Asia’s trillion-dollar health protection gap is growing – Swiss Re

Asia’s trillion-dollar health protection gap is growing – Swiss Re | Insurance Business

Asia’s trillion-dollar health protection gap is growing – Swiss Re

The health protection gap in Asia reached US$1.8 trillion in 2017, affecting 40 million households, and is expected to continue growing, research by Swiss Re indicates.

The report, titled “Asia’s Health Protection Gap: Insights for building greater resilience”, defined the gap as the “amount of insurance coverage needed to avoid the financial stress arising from unforeseen direct medical expenses.” These expenses are not covered by other payers such as insurance, social security, or government funding, thus forcing families to take out money from their daily living funds or savings.
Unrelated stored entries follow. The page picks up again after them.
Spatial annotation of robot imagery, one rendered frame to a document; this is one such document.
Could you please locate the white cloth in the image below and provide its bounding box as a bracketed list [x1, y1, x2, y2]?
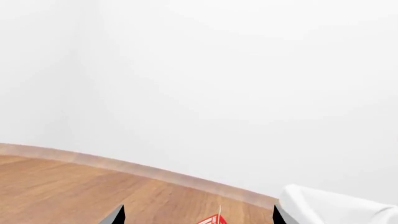
[277, 184, 398, 224]

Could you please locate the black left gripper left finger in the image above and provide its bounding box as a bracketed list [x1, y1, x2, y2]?
[98, 204, 126, 224]

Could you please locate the red and white carton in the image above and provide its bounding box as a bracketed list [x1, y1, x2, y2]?
[197, 205, 231, 224]

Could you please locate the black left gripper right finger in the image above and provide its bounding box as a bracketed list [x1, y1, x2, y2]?
[272, 204, 293, 224]
The study compared the health protection gap across 12 Asian markets: mainland China, Hong Kong, India, Indonesia, Japan, Malaysia, the Philippines, Singapore, South Korea, Thailand, Taiwan and Vietnam.

The largest health protection gaps were in mainland China (US$805 billion) and India (US$369 billion). This was due to both countries’ huge populations and low levels of affordability. Both countries have a high share of out-of-pocket expenses, at around 65% in India and around 30% in China. These are much higher than that of mature markets globally, which are at 10% to 14%. In addition, China and India represent over three-fourths of total non-treatment cases in Asia, affecting around 32 million households.

Swiss Re also found that younger people in emerging markets face a higher amount of financial stress than other age groups, with more than half of the gap (53%) attributable to 18- to 40-year olds. This is likely due to a lower level of understanding of the need for insurance, resulting in lower rates of purchase in this age group. Lower income levels and overconfidence about their health conditions were also seen as factors.

Chronic diseases are one of the major drivers of the gap at 46%. The Philippines (77%), followed by mainland China (55%) and Hong Kong (53%) had the highest number of households dealing with lifestyle-related diseases, particularly diabetes, hypertension, and high cholesterol. The prevalence of chronic conditions is expected to worsen as urbanisation, ageing, and income growth continue.

Overconfidence regarding one’s health is another factor contributing to the large protection gap. The study found that 60% of respondents described themselves as being healthy, but around one third of them said they did not exercise more than once a month. Meanwhile, 61% of daily smokers considered themselves healthy.

Self-reported healthy respondents are more likely to let their medical insurance lapse, the report said. This trend is common in emerging markets where 53% of self-reported healthy respondents have allowed their insurance to lapse in the past, compared to 41% of self-reported unhealthy respondents. One possible explanation posited by Swiss Re is that current medical insurance offerings fail to add value to self-reported healthy customers.

Wearables and health and fitness apps are becoming more common in the region, with 19% of respondents owning a wearable device, a health and fitness app, or both. The vast majority of consumers (83%) are willing to share their fitness data with an insurance company.

According to Swiss Re, the technological development and easy access to activity data encourages more consumers to participate in health management programmes, which means insurers must develop innovative solutions aimed at addressing specific health protection needs.

“Although Asia has been growing rapidly and people are becoming richer, access to quality and affordable healthcare continues to be a challenge in our society today,” said Robert Burr, Swiss Re’s managing director and head of life & health client markets in Asia. “This is unacceptable in this day and age.

“This study identifies the various factors driving the health protection gap across Asia. It’s time that all the stakeholders - governments, healthcare providers, insurers/reinsurers and non-profit organisations – work together to find solutions.”